##### Material supplied #####

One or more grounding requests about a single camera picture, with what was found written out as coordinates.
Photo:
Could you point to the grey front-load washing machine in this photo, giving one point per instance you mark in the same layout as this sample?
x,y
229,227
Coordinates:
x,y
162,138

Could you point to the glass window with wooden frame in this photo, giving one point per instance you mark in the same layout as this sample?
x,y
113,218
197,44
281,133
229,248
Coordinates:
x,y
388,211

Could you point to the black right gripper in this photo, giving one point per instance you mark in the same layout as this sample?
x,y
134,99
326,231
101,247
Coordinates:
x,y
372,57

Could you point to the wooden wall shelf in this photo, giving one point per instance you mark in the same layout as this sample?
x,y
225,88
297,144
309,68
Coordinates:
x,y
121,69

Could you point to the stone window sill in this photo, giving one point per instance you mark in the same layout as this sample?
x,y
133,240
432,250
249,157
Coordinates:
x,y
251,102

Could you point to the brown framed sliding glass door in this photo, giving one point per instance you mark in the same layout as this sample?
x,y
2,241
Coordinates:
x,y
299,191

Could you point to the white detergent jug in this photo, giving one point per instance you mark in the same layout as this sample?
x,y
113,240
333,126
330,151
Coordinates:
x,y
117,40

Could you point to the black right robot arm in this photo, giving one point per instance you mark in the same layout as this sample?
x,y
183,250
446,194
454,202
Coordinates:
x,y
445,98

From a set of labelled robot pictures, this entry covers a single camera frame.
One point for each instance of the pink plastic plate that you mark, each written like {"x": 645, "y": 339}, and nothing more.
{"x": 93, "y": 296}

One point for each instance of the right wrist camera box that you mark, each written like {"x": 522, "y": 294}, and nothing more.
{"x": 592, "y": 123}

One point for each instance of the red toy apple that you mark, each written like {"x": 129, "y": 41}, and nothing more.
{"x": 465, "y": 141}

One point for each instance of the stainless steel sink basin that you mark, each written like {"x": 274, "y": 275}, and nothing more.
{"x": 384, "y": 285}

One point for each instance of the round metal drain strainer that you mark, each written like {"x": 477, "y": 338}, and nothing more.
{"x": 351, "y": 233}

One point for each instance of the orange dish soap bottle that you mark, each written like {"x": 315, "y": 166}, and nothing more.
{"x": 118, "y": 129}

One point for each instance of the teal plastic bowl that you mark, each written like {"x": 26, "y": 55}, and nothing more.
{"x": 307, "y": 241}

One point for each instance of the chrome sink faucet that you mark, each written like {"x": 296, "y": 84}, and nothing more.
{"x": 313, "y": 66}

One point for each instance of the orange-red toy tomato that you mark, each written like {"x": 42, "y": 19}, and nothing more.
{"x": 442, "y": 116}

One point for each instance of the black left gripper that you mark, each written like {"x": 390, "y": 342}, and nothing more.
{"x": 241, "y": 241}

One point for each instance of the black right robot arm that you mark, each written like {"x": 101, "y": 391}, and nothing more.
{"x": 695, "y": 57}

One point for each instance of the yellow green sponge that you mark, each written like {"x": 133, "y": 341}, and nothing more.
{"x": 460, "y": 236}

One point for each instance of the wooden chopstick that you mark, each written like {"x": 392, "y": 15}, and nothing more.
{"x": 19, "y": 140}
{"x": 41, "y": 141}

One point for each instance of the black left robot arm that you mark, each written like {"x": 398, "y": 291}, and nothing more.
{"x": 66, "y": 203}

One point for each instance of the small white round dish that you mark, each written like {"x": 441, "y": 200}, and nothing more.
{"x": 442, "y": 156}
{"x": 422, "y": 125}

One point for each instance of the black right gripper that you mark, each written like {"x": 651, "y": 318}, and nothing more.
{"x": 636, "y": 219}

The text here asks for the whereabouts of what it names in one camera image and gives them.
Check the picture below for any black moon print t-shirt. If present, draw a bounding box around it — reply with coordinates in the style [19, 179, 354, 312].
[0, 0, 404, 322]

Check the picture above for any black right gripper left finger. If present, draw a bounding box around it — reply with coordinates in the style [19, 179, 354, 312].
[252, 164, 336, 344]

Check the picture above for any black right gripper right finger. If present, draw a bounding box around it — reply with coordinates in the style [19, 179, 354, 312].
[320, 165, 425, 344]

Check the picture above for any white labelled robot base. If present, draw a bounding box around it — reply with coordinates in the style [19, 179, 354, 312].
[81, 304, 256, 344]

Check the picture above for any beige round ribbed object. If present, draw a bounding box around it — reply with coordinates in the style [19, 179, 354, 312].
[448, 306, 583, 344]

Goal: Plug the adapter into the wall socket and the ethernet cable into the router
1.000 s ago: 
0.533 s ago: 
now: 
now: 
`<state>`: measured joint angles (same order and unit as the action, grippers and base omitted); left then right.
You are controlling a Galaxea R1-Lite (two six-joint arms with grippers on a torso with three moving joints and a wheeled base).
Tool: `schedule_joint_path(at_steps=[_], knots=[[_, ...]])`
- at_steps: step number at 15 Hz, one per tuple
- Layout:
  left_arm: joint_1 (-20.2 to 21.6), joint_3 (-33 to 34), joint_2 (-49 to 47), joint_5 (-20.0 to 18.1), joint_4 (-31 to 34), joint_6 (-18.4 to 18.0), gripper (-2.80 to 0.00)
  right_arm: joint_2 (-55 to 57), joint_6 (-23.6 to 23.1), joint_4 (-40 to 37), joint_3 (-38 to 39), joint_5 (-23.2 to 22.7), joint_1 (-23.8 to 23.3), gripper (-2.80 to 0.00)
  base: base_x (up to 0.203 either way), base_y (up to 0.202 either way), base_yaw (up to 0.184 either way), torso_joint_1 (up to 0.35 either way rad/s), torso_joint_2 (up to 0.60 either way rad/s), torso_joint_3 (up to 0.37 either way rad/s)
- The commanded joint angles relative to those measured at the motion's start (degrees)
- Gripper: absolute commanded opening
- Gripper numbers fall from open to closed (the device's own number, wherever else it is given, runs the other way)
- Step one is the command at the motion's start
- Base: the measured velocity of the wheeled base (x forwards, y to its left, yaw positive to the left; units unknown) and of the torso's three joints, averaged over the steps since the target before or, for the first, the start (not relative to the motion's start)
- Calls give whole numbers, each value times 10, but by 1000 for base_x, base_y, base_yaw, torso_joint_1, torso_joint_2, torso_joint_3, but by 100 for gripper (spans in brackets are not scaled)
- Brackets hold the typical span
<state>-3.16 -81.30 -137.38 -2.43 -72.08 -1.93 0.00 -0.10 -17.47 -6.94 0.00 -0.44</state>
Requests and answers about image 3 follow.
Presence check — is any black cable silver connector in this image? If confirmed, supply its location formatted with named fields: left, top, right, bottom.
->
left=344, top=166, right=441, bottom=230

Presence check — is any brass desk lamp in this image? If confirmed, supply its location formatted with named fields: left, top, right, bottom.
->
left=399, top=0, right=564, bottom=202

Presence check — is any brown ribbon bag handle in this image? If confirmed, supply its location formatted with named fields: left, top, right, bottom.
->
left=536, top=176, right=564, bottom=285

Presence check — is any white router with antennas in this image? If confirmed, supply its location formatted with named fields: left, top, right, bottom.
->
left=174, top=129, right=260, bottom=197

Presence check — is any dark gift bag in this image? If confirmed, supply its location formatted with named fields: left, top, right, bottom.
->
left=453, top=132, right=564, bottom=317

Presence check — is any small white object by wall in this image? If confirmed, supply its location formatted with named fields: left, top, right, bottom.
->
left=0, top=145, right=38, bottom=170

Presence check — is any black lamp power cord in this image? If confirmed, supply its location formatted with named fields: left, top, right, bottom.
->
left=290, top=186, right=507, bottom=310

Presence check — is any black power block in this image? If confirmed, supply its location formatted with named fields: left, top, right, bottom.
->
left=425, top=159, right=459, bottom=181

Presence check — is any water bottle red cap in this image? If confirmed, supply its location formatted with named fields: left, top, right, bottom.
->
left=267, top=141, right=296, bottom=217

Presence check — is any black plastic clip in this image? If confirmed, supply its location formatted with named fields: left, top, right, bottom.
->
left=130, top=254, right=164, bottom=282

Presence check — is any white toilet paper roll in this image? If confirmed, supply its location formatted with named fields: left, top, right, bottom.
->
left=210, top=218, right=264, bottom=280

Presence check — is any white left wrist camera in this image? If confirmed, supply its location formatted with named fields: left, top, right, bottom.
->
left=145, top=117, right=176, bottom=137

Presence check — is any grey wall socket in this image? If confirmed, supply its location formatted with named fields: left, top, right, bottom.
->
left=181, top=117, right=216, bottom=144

#####

» What you are asked to do
Gather each line from the listing above that holds "joints".

» Solution for this problem
You are controlling a Galaxea R1-Lite (two six-joint arms with grippers on a torso with three moving joints and a wheeled base).
- Base: the measured velocity of the wheeled base (x forwards, y to its left, yaw positive to the left; units unknown) and of the torso's three joints, averaged over the steps since the target before or, for the first, the start (not relative to the motion's start)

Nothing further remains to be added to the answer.